Whole genome sequence analysis of Australian avian pathogenic Escherichia coli that carry the class 1 integrase gene

Abstract

Avian pathogenic Escherichia coli (APEC) cause widespread economic losses in poultry production and are potential zoonotic pathogens. Genome sequences of 95 APEC from commercial poultry operations in four Australian states that carried the class 1 integrase gene intI1, a proxy for multiple drug resistance (MDR), were characterized. Sequence types ST117 (22/95), ST350 (10/95), ST429 and ST57 (each 9/95), ST95 (8/95) and ST973 (7/95) dominated, while 24 STs were represented by one or two strains. FII and FIB repA genes were the predominant (each 93/95, 98 %) plasmid incompatibility groups identified, but those of B/O/K/Z (25/95, 26 %) and I1 (24/95, 25 %) were also identified frequently. Virulence-associated genes (VAGs) carried by ColV and ColBM virulence plasmids, including those encoding protectins [iss (91/95, 96 %), ompT (91/95, 96 %) and traT (90/95, 95 %)], iron-acquisition systems [sitA (88/95, 93 %), etsA (87/95, 92 %), iroN (84/95, 89 %) and iucD/iutA (84/95, 89 %)] and the putative avian haemolysin hylF (91/95, 96 %), featured prominently. Notably, mobile resistance genes conferring resistance to fluoroquinolones, colistin, extended-spectrum β-lactams and carbapenems were not detected in the genomes of these 95 APEC but carriage of the sulphonamide resistance gene, sul1 (59/95, 63 %), the trimethoprim resistance gene cassettes dfrA5 (48/95, 50 %) and dfrA1 (25/95, 27 %), the tetracycline resistance determinant tet(A) (51/95, 55 %) and the ampicillin resistance genes blaTEM-1A/B/C (48/95, 52 %) was common. IS26 (77/95, 81 %), an insertion element known to capture and mobilize a wide spectrum of antimicrobial resistance genes, was also frequently identified. These studies provide a baseline snapshot of drug-resistant APEC in Australia and their role in the carriage of ColV-like virulence plasmids.

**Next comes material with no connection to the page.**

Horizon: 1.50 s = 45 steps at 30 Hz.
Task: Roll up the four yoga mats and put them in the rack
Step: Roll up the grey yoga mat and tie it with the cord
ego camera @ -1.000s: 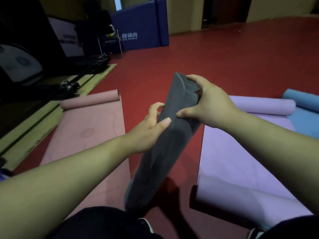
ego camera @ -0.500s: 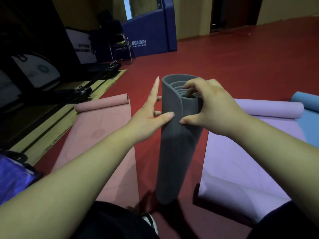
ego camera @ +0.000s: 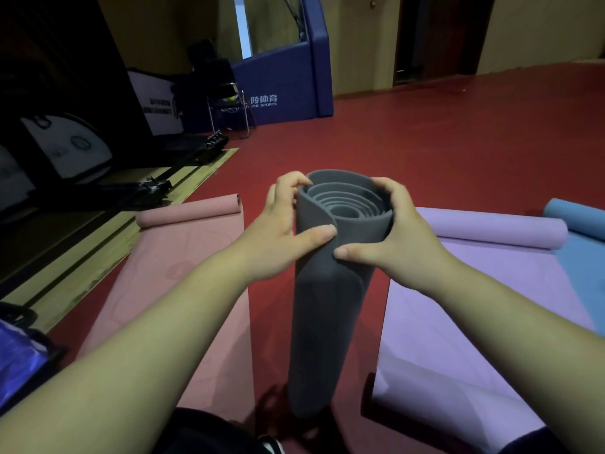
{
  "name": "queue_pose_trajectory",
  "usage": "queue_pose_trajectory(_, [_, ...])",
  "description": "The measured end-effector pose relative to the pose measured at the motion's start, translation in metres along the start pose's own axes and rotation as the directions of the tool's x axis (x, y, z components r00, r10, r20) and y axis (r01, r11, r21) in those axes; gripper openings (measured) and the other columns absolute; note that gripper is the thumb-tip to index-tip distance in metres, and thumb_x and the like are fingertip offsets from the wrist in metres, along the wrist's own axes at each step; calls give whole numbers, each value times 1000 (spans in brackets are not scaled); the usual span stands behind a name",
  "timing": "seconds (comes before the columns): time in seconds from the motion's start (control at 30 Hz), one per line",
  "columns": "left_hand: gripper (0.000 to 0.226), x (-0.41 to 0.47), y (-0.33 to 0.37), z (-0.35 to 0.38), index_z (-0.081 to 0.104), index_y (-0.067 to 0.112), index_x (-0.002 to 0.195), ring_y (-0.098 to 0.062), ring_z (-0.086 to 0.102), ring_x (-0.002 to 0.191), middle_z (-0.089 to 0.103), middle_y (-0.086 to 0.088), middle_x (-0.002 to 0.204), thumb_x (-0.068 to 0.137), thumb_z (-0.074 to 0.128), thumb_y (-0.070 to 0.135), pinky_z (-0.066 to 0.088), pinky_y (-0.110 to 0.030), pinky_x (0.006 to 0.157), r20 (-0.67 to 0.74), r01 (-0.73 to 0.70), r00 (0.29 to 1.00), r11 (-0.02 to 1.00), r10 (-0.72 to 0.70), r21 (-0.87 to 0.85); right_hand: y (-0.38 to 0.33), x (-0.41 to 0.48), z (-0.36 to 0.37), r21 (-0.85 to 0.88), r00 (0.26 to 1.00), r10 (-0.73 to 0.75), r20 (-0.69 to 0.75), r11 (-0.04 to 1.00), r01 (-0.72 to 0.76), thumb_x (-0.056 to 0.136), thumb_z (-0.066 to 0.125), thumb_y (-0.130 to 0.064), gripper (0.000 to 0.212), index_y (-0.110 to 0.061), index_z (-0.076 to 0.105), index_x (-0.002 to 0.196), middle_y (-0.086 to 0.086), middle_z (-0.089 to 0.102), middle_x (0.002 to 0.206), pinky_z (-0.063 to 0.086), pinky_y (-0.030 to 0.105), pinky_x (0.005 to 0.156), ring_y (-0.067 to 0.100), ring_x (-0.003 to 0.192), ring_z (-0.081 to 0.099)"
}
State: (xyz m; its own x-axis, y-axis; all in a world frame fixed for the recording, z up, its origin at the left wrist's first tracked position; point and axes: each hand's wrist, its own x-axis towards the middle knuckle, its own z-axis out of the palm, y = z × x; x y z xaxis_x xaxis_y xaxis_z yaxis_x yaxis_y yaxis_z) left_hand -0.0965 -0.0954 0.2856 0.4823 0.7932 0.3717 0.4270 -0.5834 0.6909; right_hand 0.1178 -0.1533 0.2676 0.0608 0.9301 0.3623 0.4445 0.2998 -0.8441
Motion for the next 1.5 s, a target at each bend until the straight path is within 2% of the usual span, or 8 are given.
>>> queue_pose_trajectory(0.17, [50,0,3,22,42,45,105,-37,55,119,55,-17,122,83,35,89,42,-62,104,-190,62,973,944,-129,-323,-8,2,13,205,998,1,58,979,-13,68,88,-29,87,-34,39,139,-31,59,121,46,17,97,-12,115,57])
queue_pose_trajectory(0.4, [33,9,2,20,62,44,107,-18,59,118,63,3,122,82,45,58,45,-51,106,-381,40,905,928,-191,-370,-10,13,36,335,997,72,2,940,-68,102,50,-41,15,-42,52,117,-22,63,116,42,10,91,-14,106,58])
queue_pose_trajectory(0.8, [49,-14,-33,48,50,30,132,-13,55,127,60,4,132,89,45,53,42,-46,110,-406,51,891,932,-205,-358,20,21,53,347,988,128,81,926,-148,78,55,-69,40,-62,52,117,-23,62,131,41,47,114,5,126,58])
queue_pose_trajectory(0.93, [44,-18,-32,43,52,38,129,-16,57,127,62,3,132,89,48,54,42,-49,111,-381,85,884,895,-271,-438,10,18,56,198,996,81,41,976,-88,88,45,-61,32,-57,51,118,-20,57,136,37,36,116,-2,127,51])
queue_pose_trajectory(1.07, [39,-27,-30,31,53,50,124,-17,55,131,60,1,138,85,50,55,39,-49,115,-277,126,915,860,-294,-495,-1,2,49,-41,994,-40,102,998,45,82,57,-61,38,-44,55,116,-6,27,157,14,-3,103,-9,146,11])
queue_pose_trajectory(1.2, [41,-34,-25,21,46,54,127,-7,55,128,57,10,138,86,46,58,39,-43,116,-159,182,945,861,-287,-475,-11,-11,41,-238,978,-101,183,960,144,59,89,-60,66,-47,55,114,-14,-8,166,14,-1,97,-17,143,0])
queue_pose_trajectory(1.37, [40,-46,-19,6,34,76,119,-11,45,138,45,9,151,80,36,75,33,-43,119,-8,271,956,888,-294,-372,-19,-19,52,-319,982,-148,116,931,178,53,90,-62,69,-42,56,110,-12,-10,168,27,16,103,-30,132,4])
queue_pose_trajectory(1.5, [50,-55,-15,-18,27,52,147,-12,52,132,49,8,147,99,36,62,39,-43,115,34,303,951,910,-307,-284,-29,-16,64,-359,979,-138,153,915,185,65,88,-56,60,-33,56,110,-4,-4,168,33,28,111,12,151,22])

Keywords: Escherichia coli; antimicrobial resistance; avian pathogenic E. coli; genomic epidemiology; microbial genomics; whole genome sequencing.

Fig. 1.

Phylogenetic relatedness of the APEC isolates and nine reference strains (accession numbers: 1, CP006830; 2, CP007442; 3, NC_008563; 4, CP013048; 5, CP004009; 6, AE014075; 7, CP006784; 8, U00096; 9, CP007275), as determined by PhyloSift in combination with FastTree. The tree is midpoint rooted. Red tip labels indicate isolates from the present study, while those shown in black are the reference strains. The STs and e-serotypes of isolates have been appended to their names (e.g. A5_ST117_O111:H4). The coloured bands encircling sections of the tree indicate the phylogroups into which isolates were categorized. Asterisks in sample names indicate low read depth at one or more loci for a given MLST/O-type/H-type (see https://www.github.com/maxlcummins/ARIBAlord for more information).

Fig. 2.

Genotypic profiles of APEC isolates, clustered on the basis of the PhyloSift tree in Fig. 1, with the tip labels indicating the ST and e-serotype (in text) and phylogroup (indicated by text colour, where A is red, B1 is green, B2 is purple and D is mustard). Carriage of mobile genetic element-associated genes (teal), AMR genes (purple), VAGs (red) and plasmid repA genes (blue) are shown adjacent to the tree in a hit-table, with a white square indicating the absence of a specific gene.

Fig. 3.

High-resolution phylogenetic comparison of ST117 APEC isolates, as determined by Snippy in combination with Gubbins, SNP-sites and FastTree. The tree is midpoint-rooted. The ST and e-serotype are shown on the tip labels, while the colour of the labels indicates the state of origin (brown, QLD; green, VIC; red, WA; blue, NSW; black, unknown). A gene hit map is also shown; mobile genetic element-associated genes (teal), AMR genes (purple), VAGs (red) and plasmid repA genes (blue) are shown adjacent to the tree in a hit-table, with a white square indicating the absence of a specific gene.

Fig. 4.

Mapping of short-reads indicating the presence of ColV-like virulence plasmids. Purple colour indicates a median depth of 10 or greater at a given 250 bp bin, whereas white space indicates the inverse. Clustering of rows on this heatmap is based on similarity between the coverage profiles of the isolates, while a schematic of pCERC4 is shown above the heatmap to provide an overview of the genetic elements that were present or absent based on this analysis. Key: repA1^, IncFII repA1 gene; repA1*, IncFIB repA1 gene.